There is one issue that has been increasingly troubling for Democrats: Will the modest but significant shifts among Black and Hispanic voters toward the Republican Party continue and will they increase? Republicans could make significant inroads with Latinos in the Southwest, they could change the dynamics” in states like Arizona and Nevada.

But in order to do so, shifts to the Republican Party among minorities “would need to outnumber the pandemic-era arrival of left-leaning transplants from coastal urban cities. To the extent that these transplants have settled in their new homes, they can solidify Democratic support.”

Interestingly, data shows how the pandemic drove urban professionals who were able to work remotely — disproportionately Democrats — out of coastal, progressive cities to seek more space or recreational amenities in the nation’s suburbs and Sun Belt. This moved liberals out of electoral districts where Democrats reliably won by large margins into many purple regions that had the potential to swing.

Meanwhile. I think it is unlikely the media could inflict much more damage on Trump, given that the extensive coverage of the 91 felony counts against him does not seem to affect his favorable or unfavorable rating. Biden, in contrast, has much more to gain or lose from media coverage. Will it focus on his age or his legislative and policy achievements? On inflation and consumer costs or economic growth and high employment rates? On questions about Biden’s ability to complete a second term or the threats to democracy posed by the ascendant right wing of the Republican Party?

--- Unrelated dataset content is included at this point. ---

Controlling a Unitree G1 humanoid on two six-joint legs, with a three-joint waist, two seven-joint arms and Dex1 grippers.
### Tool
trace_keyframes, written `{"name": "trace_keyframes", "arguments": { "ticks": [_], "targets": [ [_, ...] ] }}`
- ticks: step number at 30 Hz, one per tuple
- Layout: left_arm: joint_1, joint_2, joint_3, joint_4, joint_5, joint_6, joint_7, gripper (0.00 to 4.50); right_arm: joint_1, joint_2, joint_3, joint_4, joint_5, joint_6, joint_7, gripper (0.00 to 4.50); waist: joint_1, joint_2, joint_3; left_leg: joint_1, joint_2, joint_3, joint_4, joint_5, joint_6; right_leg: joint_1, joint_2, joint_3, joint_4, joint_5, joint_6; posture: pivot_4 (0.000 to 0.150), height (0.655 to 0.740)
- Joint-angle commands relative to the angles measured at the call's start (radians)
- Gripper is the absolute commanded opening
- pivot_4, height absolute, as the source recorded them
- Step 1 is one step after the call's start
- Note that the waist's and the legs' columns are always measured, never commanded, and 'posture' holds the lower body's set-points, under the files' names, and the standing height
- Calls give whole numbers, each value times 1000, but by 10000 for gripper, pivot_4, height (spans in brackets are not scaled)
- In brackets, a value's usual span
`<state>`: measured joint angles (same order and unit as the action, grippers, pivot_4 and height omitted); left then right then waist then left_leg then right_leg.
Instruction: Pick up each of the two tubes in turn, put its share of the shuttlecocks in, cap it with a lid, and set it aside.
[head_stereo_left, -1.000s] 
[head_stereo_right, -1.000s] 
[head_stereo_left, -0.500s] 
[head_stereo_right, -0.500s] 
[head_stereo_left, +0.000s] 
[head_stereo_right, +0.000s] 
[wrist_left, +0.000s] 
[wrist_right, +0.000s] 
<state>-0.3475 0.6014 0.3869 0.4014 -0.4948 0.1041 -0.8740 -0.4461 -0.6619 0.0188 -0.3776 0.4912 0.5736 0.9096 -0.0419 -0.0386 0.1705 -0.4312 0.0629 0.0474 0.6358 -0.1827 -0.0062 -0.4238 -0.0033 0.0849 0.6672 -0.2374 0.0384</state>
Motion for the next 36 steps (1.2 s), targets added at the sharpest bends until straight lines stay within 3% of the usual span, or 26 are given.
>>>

This is an election, about whether this country will preserve the rule of law in an independent justice system; whether women will be respected as autonomous decision makers, whether this country will continue to hold free and fair elections.

The GOP believes that white supremacy across all U.S. institutions needs to be protected, even at the cost of giving up on democracy. The NABWMT decries this since we are an anti-racism organization committed to fostering supportive environments wherein racial and cultural barriers can be overcome and the goal of human equality realized.